• PROBLEM DESCRIPTION: Starting with the line that contains "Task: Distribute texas", copy every remaining line of the data below exactly, the last one included.

• COLLECTED MATERIAL:
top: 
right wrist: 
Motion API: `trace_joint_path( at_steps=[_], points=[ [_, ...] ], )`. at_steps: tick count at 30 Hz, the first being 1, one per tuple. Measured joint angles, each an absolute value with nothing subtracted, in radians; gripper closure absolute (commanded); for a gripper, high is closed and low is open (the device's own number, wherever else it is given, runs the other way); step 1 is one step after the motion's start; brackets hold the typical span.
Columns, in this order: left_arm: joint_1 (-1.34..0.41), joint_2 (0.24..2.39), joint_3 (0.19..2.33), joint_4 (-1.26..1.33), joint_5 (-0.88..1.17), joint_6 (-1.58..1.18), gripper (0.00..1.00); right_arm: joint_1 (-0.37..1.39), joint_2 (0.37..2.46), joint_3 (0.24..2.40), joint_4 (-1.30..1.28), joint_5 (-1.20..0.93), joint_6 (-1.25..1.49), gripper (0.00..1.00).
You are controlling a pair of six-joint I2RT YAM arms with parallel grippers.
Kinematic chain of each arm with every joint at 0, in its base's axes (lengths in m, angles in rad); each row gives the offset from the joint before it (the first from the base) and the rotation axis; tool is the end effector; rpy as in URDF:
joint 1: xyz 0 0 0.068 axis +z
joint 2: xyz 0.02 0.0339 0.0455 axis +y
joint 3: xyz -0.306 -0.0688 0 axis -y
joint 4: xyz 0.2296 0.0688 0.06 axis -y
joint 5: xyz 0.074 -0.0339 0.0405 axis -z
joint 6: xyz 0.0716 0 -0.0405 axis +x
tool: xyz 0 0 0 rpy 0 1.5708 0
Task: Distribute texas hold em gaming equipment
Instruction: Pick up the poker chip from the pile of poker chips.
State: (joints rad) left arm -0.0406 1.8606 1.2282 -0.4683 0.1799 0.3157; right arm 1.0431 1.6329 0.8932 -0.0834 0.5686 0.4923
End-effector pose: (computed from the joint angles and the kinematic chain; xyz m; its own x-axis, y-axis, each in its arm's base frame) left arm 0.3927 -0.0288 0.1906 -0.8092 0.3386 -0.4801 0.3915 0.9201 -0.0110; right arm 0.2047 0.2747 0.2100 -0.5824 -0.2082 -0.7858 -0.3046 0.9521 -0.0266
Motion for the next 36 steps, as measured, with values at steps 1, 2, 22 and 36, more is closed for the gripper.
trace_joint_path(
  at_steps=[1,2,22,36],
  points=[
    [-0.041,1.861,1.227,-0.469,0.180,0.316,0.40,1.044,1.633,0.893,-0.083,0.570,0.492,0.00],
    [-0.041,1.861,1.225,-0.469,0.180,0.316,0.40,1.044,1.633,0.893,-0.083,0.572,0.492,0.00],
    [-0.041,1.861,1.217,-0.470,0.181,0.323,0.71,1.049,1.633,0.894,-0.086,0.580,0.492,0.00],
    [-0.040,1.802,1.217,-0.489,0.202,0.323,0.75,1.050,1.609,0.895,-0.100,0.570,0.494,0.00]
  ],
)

• ANSWER TO THE PROBLEM:
Task: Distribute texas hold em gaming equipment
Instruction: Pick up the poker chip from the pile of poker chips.
State: (joints rad) left arm -0.0406 1.8606 1.2282 -0.4683 0.1799 0.3157; right arm 1.0431 1.6329 0.8932 -0.0834 0.5686 0.4923
End-effector pose: (computed from the joint angles and the kinematic chain; xyz m; its own x-axis, y-axis, each in its arm's base frame) left arm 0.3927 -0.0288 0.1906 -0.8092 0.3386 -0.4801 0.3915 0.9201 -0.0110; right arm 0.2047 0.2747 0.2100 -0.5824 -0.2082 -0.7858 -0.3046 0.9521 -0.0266
Motion for the next 36 steps, as measured, with values at steps 1, 2, 22 and 36, more is closed for the gripper.
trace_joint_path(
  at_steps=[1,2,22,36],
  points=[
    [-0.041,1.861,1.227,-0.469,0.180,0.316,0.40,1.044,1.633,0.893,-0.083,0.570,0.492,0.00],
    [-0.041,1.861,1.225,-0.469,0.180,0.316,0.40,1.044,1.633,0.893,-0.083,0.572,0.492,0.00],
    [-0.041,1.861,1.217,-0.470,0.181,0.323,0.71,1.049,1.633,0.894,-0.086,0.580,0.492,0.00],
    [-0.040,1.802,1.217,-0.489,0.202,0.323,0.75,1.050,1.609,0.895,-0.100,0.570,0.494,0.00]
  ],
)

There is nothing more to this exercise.